The induction kinetics of bacterial photophosphorylation. Threshold effects by the phosphate potential and correlation with the amplitude of the carotenoid absorption band shift

Abstract

1. ATP synthesis (monitored by luciferin-luciferase) can be elicited by a single turnover flash of saturating intensity in chromatophores from Rhodopseudomonas capsulata, Kb1. The ATP yield from the first to the fourth turnover is strongly influenced by the phosphate potential: at high phosphate potential (−11.5 kcal/mol) no ATP is formed in the first three turnovers while at lower phosphate potential (−8.2 kcal/mol) the yield in the first flash is already one half of the maximum, which is reached after 2–3 turnovers. 2. The response to ionophores indicates that the driving force for ATP synthesis in the first 20 turnovers is mainly given by a membrane potential.
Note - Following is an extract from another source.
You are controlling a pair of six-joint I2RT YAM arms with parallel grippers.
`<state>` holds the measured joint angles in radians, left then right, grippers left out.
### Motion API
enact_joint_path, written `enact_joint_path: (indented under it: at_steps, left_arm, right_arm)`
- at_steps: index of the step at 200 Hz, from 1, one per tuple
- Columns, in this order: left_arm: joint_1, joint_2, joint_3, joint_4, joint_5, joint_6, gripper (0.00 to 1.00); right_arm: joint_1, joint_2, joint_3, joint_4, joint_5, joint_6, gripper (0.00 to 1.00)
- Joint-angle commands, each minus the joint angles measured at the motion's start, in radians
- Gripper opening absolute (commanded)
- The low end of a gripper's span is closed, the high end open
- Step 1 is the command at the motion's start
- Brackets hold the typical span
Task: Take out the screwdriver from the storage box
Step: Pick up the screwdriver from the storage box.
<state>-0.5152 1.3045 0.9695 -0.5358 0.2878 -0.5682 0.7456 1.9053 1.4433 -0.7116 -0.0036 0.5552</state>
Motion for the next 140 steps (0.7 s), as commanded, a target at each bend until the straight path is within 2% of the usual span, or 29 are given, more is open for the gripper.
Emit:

The amplitude of the carotenoid band shift shows that during a train of flashes an increasing ΔΨ is built up, which reaches a stationary level after a few turnovers; at high phosphate potential, therefore, more turnovers of the same photosynthetic unit are required to overcome an energetic threshold. 3. After several (six to seven) flashes the ATP yield becomes constant, independently from the phosphate potential; the yield varies, however, as a function of dark time ( t d ) between flashes, with an optimum for t d = 160–320 ms. 4. The decay kinetics of the high energy state generated by a long (125 ms) flash have been studied directly measuring the ATP yield produced in post-illumination by one single turnover flash, under conditions of phosphate potential (−10 kcal/mol), which will not allow ATP formation by one single turnover. The high energy state decays within 20 s after the illumination. The decay rate is strongly accelerated by 10 −8 M valinomycin. 5. Under all the experimental conditions described, the amplitude of the carotenoid signal correlates univocally with the ATP yield per flash, demonstrating that this signal monitores accurately an energetic state of the membrane directly involved in ATP synthesis. 6. Although values of the carotenoid signal much larger than the minimal threshold are present, relax slowly, and contribute to the energy input for phosphorylation, no ATP is formed unless electron flow is induced by a single turnover flash. 7. The conclusions drawn are independent from the assumption that a ΔΨ between bulk phases is evaluable from the carotenoid signal.